The broader impact/commercial potential of this Small Business Innovation Research (SBIR) Phase I project is to fully automate frequent and regular disinfection tasks in hospitals, care centers, commercial units, universities, schools, and other indoor spaces. This task has become critically important in light of the rapid spread of SARS-CoV-2. By being fully automated, the proposed robotic system reduces human risk and required protective gear (as humans do not need to enter a contaminated zone to move in and position their devices) as well as human workload (due to autonomous operation of the robot system). Current Ultra-Violet C (UVC) disinfection robots utilize integrated bulbs and have limited operation intervals due to the need to frequently recharge, the proposed solution is able to operate a wide variety of disinfection devices like UVC lamps, High-Efficiency Particulate Air (HEPA) filters, hydrogen peroxide aerosols, and others, and thus, offers maximum versatility to the customer while also allowing for the utilization of the customer’s existing devices. In addition, the assistive system can be instructed in natural language by non-experts and can thus be operated without prior training.

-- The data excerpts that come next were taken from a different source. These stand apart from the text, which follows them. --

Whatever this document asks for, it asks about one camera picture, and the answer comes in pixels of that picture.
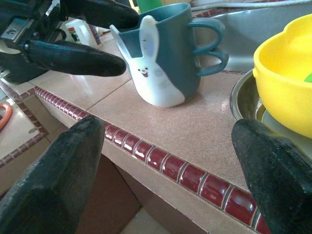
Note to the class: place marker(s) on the white printed mug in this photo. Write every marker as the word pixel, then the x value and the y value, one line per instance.
pixel 96 34

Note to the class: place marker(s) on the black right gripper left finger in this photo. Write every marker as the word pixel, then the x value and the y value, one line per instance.
pixel 48 190

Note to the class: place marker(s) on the stainless steel sink basin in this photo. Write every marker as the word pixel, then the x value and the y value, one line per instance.
pixel 243 31

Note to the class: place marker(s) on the green dish soap bottle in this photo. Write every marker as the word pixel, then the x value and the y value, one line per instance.
pixel 148 5

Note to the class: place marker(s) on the teal bunny cup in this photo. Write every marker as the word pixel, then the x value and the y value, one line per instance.
pixel 156 80

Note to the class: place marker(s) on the yellow plastic bowl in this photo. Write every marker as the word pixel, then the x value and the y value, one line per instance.
pixel 280 85

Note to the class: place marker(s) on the white training chopsticks green hinge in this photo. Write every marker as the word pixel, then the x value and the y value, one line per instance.
pixel 308 77

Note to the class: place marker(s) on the white jug green cap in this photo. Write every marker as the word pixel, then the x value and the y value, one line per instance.
pixel 83 31

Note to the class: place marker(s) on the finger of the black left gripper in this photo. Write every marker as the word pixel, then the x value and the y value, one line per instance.
pixel 109 13
pixel 78 58

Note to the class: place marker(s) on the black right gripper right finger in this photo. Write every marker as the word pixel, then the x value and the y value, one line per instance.
pixel 280 182

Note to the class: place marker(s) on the stainless steel plate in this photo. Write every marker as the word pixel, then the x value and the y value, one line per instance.
pixel 243 102

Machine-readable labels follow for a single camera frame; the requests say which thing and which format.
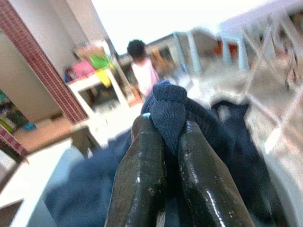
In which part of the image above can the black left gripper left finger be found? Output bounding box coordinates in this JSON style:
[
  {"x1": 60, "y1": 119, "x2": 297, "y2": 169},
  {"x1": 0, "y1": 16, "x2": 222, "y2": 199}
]
[{"x1": 105, "y1": 115, "x2": 168, "y2": 227}]

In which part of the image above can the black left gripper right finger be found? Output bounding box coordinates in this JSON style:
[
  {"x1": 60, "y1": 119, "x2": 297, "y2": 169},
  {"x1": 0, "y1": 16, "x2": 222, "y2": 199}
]
[{"x1": 177, "y1": 120, "x2": 256, "y2": 227}]

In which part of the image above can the navy blue garment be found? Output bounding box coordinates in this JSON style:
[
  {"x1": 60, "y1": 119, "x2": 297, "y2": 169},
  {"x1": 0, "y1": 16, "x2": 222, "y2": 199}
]
[{"x1": 45, "y1": 80, "x2": 292, "y2": 227}]

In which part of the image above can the child in pink top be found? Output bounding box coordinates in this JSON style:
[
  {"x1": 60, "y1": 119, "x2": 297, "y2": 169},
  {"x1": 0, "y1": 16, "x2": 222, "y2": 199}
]
[{"x1": 126, "y1": 39, "x2": 160, "y2": 95}]

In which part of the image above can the yellow plastic toy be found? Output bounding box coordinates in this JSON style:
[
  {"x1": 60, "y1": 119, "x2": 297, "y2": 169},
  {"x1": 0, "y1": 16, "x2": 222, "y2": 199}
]
[{"x1": 94, "y1": 70, "x2": 112, "y2": 87}]

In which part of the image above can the white open shelf table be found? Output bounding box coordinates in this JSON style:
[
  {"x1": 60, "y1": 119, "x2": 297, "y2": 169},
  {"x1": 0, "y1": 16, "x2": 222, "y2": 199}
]
[{"x1": 67, "y1": 68, "x2": 130, "y2": 112}]

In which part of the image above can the pink plastic toy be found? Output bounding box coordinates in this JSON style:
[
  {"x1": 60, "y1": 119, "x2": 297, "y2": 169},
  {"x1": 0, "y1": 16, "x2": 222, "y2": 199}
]
[{"x1": 72, "y1": 60, "x2": 95, "y2": 78}]

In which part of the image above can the green plastic toy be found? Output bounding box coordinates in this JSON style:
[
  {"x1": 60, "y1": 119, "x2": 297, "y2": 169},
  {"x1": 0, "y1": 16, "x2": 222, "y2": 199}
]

This Small Business Innovation Research (SBIR) Phase I project will develop two autonomous robots that, together, can carry out room disinfection tasks with existing equipment. One challenge with automating disinfection, especially UVC disinfection, is the power consumption of UVC lights and the need for frequent recharging of battery-operated units on autonomous robots. Another is that current robotic solutions have UVC devices integrated, which prevents the use of existing or custom devices. The solution to both challenges is to build a flat carrier robot where existing or custom devices can be mounted and a second robot, tethered to the carrier robot, that can power the device by docking at a purpose-made docking station connected to a wall outlet. While the device is on, both robots will also be able to recharge their batteries and thus operate continuously. Advanced navigation strategies are necessary to ensure that both robots can drive through indoor environments to their target locations without tangling the tether. Both robots will be equipped with laser and camera sensors and utilize joint sensor information communicated via their tether for improving localization and navigation. The result will be a robust autonomous multi-robot system for navigation and disinfection tasks.
This award reflects NSF's statutory mission and has been deemed worthy of support through evaluation using the Foundation's intellectual merit and broader impacts review criteria.